Kanagawa Institute of Industrial Science and Technology, 3-2-1 Sakado, Takatsu-ku, Kawasaki-shi, Kanagawa, 213-0012, Japan.
Biosens Bioelectron. 2023 Oct 1;237:115490. doi: 10.1016/j.bios.2023.115490. Epub 2023 Jun 25.
This paper describes a novel signal processing method to characterize the activity of ion channels on a lipid bilayer system in a real-time and quantitative manner. Lipid bilayer systems, which enable single-channel level recordings of ion channel activities against physiological stimuli in vitro, are gaining attention in various research fields. However, the characterization of ion channel activities has heavily relied on time-consuming analyses after recording, and the inability to return the quantitative results in real time has long been a bottleneck to incorporating the system into practical products. Herein, we report a lipid bilayer system that integrates real-time characterization of ion channel activities and real-time response based on the characterization result. Unlike conventional batch processing, an ion channel signal is divided into short segments and processed during the recording. After optimizing the system to maintain the same characterization accuracy as conventional operation, we demonstrated the usability of the system with two applications. One is quantitative control of a robot based on ion channel signals. The velocity of the robot was controlled every second, which was around tens of times faster than the conventional operation, in proportion to the stimulus intensity estimated from changes in ion channel activities. The other is the automation of data collection and characterization of ion channels.
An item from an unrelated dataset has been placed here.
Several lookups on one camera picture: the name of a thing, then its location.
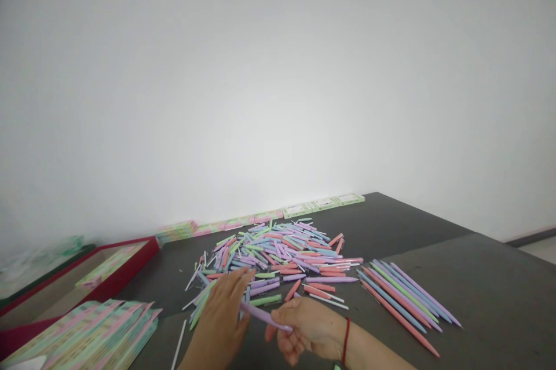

By constantly monitoring and maintaining the functionality of a lipid bilayer, our system enabled continuous recording of ion channels over 2 h without human intervention, and the time of manual labor has been reduced from conventional 3 h to 1 min at a minimum. We believe the accelerated characterization and response in the lipid bilayer systems presented in this work will facilitate the transformation of lipid bilayer technology toward a practical level, finally leading to its industrialization.
本文描述了一种新颖的信号处理方法,能够实时、定量地描述脂质双层系统中离子通道的活性。脂质双层系统能够在体外对离子通道活性进行单通道水平记录,在各个研究领域中受到关注。然而,离子通道活性的特征化在很大程度上依赖于记录后的耗时分析,并且无法实时返回定量结果一直是将该系统纳入实际产品的瓶颈。在此,我们报告了一种脂质双层系统,该系统将离子通道活性的实时特征化和基于特征化结果的实时响应相结合。与传统的批量处理不同,离子通道信号被分成短片段并在记录过程中进行处理。在优化系统以保持与传统操作相同的特征化精度之后,我们通过两个应用展示了该系统的可用性。一个应用是基于离子通道信号对机器人进行定量控制。机器人的速度每秒控制一次,与从离子通道活动变化中估计的刺激强度成正比,比传统操作快数十倍左右。另一个应用是离子通道数据收集和特征化的自动化。通过不断监测和维护脂质双层的功能,我们的系统能够在无人干预的情况下连续记录离子通道 2 小时以上,并且人工劳动时间已从传统的 3 小时减少到最短 1 分钟。我们相信,本文中提出的脂质双层系统的加速特征化和响应将促进脂质双层技术向实用化的转变,最终实现其产业化。